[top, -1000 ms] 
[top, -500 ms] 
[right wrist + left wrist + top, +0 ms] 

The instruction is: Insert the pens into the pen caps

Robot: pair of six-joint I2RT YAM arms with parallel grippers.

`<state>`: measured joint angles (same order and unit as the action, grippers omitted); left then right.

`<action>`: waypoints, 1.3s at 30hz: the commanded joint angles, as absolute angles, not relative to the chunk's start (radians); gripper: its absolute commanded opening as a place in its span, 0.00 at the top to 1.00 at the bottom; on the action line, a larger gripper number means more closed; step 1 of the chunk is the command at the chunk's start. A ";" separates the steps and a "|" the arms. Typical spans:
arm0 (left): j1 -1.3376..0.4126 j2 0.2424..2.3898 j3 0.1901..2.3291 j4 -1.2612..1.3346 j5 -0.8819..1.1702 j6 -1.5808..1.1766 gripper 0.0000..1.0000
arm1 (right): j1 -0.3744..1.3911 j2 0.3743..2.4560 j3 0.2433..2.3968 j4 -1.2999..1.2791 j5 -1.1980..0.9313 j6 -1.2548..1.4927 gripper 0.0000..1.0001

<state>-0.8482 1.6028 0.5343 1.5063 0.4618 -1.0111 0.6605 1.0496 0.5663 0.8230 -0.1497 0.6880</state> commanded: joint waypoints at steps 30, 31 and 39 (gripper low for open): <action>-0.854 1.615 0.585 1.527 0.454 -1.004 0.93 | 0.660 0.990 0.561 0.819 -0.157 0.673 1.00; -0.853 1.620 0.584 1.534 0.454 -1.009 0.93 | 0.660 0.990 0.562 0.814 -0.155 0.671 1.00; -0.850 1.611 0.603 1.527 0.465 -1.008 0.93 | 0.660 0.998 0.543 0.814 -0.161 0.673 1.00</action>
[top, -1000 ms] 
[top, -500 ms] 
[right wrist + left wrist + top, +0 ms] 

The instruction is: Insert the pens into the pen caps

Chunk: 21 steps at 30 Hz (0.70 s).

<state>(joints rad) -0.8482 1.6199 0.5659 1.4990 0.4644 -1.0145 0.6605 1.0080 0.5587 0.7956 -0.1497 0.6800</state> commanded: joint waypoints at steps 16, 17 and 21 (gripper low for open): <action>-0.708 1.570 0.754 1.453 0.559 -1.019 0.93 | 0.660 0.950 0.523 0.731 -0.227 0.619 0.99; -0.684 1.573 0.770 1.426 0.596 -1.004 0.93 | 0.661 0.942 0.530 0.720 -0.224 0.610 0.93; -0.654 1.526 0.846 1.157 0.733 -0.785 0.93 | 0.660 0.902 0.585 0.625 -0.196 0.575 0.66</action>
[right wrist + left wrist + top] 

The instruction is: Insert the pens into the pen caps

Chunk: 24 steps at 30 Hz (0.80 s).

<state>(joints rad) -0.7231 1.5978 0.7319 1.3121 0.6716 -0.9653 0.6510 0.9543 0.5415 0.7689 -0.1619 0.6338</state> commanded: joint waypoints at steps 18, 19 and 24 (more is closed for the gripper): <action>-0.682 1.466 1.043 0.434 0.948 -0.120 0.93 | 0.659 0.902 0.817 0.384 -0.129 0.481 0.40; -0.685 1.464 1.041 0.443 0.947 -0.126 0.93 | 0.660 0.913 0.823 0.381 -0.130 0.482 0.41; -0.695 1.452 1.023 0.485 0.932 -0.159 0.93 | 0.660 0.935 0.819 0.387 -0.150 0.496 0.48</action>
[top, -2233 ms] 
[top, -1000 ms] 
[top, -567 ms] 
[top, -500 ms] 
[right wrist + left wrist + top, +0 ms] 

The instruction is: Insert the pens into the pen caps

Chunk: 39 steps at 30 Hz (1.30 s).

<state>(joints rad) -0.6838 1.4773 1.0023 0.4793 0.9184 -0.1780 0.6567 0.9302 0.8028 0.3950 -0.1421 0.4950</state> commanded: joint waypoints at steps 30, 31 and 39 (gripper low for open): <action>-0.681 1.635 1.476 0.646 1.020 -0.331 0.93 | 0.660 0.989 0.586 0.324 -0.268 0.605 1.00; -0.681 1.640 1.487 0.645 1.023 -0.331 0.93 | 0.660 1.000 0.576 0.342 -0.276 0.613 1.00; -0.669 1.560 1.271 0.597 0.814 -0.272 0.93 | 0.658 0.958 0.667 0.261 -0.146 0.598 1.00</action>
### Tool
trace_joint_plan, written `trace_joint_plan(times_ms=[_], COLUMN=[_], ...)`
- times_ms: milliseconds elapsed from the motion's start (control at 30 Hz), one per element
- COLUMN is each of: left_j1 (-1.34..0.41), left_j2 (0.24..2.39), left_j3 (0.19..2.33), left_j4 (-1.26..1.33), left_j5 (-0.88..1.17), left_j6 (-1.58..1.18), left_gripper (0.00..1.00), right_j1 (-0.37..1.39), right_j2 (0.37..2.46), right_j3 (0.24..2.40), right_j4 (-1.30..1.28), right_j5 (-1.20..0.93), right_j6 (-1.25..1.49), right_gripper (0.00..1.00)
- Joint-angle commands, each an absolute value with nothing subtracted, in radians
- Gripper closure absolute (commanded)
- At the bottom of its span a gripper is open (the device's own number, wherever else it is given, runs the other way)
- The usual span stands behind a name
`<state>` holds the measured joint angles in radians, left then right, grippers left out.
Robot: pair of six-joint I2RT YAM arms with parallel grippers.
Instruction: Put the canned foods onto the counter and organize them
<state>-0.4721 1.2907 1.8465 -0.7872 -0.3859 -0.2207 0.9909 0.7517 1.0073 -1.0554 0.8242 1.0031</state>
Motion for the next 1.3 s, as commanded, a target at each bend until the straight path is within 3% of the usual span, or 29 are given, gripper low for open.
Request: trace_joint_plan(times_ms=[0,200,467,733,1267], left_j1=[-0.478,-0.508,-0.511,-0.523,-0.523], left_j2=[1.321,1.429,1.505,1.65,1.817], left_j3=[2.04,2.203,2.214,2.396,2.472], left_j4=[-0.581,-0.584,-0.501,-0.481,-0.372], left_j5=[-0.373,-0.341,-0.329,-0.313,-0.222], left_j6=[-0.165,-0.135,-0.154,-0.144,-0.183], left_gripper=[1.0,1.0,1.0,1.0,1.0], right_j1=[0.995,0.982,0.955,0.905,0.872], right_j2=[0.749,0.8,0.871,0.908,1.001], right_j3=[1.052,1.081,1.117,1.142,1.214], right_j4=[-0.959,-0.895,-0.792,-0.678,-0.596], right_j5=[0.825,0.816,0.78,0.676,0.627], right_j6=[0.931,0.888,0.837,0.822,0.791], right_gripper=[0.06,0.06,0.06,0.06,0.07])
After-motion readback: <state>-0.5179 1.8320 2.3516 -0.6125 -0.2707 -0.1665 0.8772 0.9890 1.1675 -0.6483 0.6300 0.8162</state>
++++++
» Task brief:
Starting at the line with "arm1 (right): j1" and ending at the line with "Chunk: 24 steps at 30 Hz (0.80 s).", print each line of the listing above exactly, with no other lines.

» Written answer:
arm1 (right): j1 -0.3744..1.3911 j2 0.3743..2.4560 j3 0.2433..2.3968 j4 -1.2999..1.2791 j5 -1.1980..0.9313 j6 -1.2548..1.4927 gripper 0.0000..1.0001

<state>-0.8482 1.6028 0.5343 1.5063 0.4618 -1.0111 0.6605 1.0496 0.5663 0.8230 -0.1497 0.6880</state> commanded: joint waypoints at steps 30, 31 and 39 (gripper low for open): <action>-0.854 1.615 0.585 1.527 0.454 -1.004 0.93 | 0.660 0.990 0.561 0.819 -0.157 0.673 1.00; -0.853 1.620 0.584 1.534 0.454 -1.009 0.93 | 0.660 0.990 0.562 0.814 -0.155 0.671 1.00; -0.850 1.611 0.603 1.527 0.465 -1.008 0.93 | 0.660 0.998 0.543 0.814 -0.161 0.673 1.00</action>
[top, -1000 ms] 
[top, -500 ms] 
[right wrist + left wrist + top, +0 ms] 

The instruction is: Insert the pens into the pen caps

Chunk: 21 steps at 30 Hz (0.70 s).

<state>(joints rad) -0.8482 1.6199 0.5659 1.4990 0.4644 -1.0145 0.6605 1.0080 0.5587 0.7956 -0.1497 0.6800</state> commanded: joint waypoints at steps 16, 17 and 21 (gripper low for open): <action>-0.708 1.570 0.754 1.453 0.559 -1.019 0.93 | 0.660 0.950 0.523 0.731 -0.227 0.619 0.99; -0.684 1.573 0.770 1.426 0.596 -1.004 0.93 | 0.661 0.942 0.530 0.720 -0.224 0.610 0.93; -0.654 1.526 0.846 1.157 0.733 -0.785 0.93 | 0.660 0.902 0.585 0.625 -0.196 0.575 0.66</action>
[right wrist + left wrist + top] 

The instruction is: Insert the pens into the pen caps

Chunk: 24 steps at 30 Hz (0.80 s).

With that, the answer is done.